Moving away from the West, the poorest are also hit by climate change in the less-well developed regions of the world. The spread of infectious diseases can be increased by changing environmental conditions as habits are destroyed, causing animals to move closer to human populations, and raising temperatures, which means malaria-spreading mosquitoes have a larger area to inhabit than before. The Zika outbreak of 2014-15, for example, was caused by subtropical mosquitos who thrived above-averagely warm temperatures across South America, arguably caused by climate change. These outbreaks not only mean massive strains on the healthcare systems of developing countries, but also that tourism, on which many of these states depend, is negatively affected.

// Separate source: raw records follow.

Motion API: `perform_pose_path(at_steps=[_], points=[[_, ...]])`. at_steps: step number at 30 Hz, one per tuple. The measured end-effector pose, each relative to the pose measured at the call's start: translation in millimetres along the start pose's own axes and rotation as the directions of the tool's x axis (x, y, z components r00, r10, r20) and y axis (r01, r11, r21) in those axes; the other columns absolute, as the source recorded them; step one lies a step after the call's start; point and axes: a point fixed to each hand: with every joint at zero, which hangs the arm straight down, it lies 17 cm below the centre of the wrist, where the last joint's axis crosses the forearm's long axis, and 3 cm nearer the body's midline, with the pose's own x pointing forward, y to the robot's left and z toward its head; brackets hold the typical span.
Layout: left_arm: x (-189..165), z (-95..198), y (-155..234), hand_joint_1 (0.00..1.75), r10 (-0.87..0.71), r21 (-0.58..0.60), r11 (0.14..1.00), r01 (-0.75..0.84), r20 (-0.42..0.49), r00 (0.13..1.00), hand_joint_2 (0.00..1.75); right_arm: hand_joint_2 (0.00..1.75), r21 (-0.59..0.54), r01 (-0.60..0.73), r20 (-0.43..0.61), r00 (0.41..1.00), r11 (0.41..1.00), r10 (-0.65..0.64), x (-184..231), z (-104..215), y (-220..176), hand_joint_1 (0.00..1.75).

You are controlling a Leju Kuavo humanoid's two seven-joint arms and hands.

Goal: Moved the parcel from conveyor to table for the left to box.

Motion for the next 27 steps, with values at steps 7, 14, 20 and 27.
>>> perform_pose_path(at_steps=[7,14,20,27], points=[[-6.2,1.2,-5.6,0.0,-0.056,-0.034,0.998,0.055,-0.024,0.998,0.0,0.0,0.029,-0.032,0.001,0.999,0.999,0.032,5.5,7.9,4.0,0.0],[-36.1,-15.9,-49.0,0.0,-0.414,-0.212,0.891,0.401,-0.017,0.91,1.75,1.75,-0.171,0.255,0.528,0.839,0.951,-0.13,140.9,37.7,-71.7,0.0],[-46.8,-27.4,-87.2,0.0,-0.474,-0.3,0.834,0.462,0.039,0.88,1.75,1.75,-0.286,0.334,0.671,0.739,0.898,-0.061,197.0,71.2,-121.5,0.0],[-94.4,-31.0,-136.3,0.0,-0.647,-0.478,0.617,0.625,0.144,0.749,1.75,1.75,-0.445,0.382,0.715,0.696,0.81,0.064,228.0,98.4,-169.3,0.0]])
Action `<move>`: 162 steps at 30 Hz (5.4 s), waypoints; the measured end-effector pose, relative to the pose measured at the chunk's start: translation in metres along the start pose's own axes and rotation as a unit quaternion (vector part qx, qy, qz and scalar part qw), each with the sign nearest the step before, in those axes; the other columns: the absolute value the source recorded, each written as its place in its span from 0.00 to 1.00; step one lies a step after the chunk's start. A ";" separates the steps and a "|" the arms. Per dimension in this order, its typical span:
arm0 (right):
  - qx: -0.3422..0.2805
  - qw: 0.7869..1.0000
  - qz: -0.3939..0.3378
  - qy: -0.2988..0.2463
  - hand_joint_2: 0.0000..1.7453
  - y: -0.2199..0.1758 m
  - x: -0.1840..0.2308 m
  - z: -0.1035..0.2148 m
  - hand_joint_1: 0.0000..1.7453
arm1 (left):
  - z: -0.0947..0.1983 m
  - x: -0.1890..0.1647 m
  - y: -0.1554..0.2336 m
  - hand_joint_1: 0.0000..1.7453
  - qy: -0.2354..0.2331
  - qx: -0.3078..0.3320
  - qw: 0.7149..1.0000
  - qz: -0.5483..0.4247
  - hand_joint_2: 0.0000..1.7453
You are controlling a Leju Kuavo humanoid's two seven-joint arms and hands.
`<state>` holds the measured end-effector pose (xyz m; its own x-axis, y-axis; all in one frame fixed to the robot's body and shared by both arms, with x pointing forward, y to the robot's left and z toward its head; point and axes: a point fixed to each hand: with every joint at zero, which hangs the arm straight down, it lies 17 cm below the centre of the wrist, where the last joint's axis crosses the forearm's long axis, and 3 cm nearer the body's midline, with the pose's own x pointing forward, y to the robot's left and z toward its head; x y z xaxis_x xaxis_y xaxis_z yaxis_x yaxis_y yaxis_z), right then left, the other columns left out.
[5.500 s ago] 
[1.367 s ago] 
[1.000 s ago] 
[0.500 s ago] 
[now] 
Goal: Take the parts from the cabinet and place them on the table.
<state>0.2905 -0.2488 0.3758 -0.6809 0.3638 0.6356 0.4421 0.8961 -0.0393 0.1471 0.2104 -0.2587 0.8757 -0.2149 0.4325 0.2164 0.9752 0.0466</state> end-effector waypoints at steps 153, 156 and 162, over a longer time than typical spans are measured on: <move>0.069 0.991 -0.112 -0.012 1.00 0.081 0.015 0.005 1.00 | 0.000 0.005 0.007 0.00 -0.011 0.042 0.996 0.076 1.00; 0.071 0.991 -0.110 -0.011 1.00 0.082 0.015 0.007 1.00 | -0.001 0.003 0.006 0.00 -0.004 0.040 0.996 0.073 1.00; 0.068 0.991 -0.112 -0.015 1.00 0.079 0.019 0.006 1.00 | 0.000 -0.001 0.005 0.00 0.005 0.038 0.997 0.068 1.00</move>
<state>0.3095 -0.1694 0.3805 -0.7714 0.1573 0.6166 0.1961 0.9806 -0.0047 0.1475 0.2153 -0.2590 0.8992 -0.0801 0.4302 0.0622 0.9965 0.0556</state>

The economic effects of such outbreaks can be devastating for countries which are already struggling financially. Rising temperatures also affect crop growth, causing failures and droughts. For developing countries which depend on agriculture, the loss of a single yield can be catastrophic to the economy, not to mention the tragic loss of life this entails.

A changing climate

wind farm

One thing’s for certain: combating climate change will lower the risk of natural disasters and the outbreak of diseases, which means that the poor will suffer less. At the moment, they shoulder most of the burden. To combat this disparity, rather than introducing relatively arbitrary low emission zones, larger, more fundamental changes need to be made on an international level that prevent things like, for example, corporations effecting huge deforestation and militaries devastating ecologies. Alongside these, protections need to be put into place that make sure those who can afford it foot the bill for what are going to be some hard lifestyle and societal changes. This could include something like a green tax on luxury items that are particularly bad for the environment, and the making of green products at affordable prices. Most important, however, will be massive investment in renewable energy. The jobs these industries will create should help ease some of the burden on the poor, particularly those currently in precarious employment; in the meantime, unfair taxes should be discarded.

The only way to implement all of this is through a transnational, borderless approach to environmental protection. If the climate crisis is going to be solved, and if renewables are going to be pushed to the forefront of our energy solutions, countries will need to work together in order to conduct research into improving their efficiency and affordability. International legislation needs to be put in place that prevents the expansion of non-sustainable energy sources and encourages (or makes obligatory, even) investment in renewables. The infrastructure that is needed to construct a renewable world will require skill sets from workers across the world, making sustainable immigration an essential piece of this puzzle. Substantial investments need to come from both governments and private funds, and the monetary aspect will be more viable if countries work together to make the climate their utmost priority. Political differences, such as those between China and the United States, will have to be put aside, something easier said than done. Making the world renewable isn’t an easy task; at the same time, it’s by no means impossible. It requires international cooperation – and the making of some tough decisions – to force it to happen. We can only hope that by the time the leaders of this world have got their act together, it isn’t already too late.